**Task requirements**
Look through the data below. Collect every line where the word "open" occurs.

**Source material**
****************

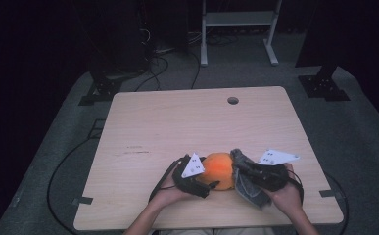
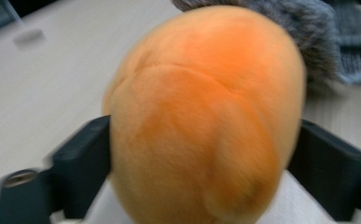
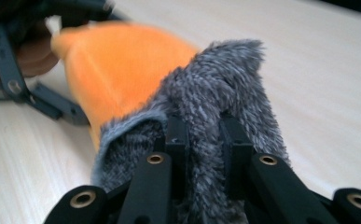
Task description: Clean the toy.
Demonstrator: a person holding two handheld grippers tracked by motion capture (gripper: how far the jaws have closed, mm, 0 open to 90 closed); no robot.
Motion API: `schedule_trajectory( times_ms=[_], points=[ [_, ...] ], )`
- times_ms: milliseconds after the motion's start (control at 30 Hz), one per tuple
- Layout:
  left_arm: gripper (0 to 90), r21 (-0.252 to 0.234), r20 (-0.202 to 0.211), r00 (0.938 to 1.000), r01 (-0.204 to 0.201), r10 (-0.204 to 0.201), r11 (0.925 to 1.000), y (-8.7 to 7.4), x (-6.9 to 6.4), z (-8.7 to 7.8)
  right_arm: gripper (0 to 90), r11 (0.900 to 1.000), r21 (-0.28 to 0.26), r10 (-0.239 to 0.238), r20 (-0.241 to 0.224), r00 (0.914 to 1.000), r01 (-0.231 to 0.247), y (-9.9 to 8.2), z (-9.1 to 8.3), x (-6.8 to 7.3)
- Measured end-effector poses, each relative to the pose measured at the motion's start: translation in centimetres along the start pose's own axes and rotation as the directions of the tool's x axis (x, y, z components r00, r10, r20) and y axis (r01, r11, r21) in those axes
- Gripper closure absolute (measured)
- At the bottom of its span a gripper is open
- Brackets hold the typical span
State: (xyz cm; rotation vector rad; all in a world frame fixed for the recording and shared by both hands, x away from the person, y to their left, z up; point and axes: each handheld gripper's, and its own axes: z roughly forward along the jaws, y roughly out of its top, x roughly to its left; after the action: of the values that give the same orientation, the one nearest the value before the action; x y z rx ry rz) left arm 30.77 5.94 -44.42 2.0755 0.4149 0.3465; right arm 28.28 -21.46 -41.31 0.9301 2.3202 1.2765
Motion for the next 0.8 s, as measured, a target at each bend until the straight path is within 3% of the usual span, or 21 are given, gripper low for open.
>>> schedule_trajectory(
  times_ms=[100,200,300,400,467,533,600,700,800],
  points=[
    [14.3,0.0,0.01,0.9997,0.021,-0.021,0.9998,-0.1,0.2,-0.4,75.6,0.9997,0.0,0.026,-0.037,0.999,-0.026,-0.4,0.2,-0.1],
    [21.0,-0.002,0.006,0.9994,-0.033,0.033,0.9995,-0.2,-0.2,-0.5,75.5,0.9981,0.022,0.058,-0.047,0.9972,-0.057,-0.9,0.1,-0.8],
    [23.4,-0.006,0.004,0.9969,-0.079,0.079,0.9969,-0.2,-0.7,-0.5,75.6,0.9944,0.059,0.089,-0.006,0.9961,-0.088,-1.6,-0.3,-1.6],
    [24.2,-0.011,0.005,0.9916,-0.129,0.129,0.9916,-0.1,-1.2,-0.4,75.6,0.993,-0.036,0.111,-0.04,0.993,-0.113,-0.7,-1.3,-1.5],
    [23.9,-0.015,0.002,0.9889,-0.149,0.149,0.9888,-0.1,-1.3,-0.3,75.6,0.9938,-0.064,0.086,-0.07,0.9938,-0.091,0.1,-1.2,-0.8],
    [17.3,0.002,0.013,0.9932,-0.116,0.116,0.9932,-0.1,-1.0,-0.3,75.6,0.9988,-0.023,0.041,-0.056,0.9976,-0.042,0.3,-0.3,-0.1],
    [10.3,-0.011,0.059,0.9976,-0.036,0.037,0.9993,-0.1,-0.3,-0.6,75.6,0.999,-0.008,0.044,-0.067,0.9968,-0.044,-0.1,0.3,-0.1],
    [6.4,-0.015,0.106,0.9931,0.051,-0.049,0.9986,-0.2,0.2,-0.6,75.6,0.9991,-0.001,0.043,-0.063,0.9971,-0.043,-0.4,0.0,-0.3],
    [9.7,-0.022,0.121,0.99,0.075,-0.072,0.997,-0.4,0.4,-0.8,75.6,0.9986,0.007,0.053,-0.064,0.9965,-0.053,-0.8,-0.2,-0.5]
  ],
)
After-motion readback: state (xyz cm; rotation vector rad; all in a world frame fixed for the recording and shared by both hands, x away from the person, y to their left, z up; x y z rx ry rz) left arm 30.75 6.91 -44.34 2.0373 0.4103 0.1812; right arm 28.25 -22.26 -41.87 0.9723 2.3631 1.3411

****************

**Task output**
Demonstrator: a person holding two handheld grippers tracked by motion capture (gripper: how far the jaws have closed, mm, 0 open to 90 closed); no robot.
- At the bottom of its span a gripper is open
Motion for the next 0.8 s, as measured, a target at each bend until the straight path is within 3% of the usual span, or 21 are given, gripper low for open.

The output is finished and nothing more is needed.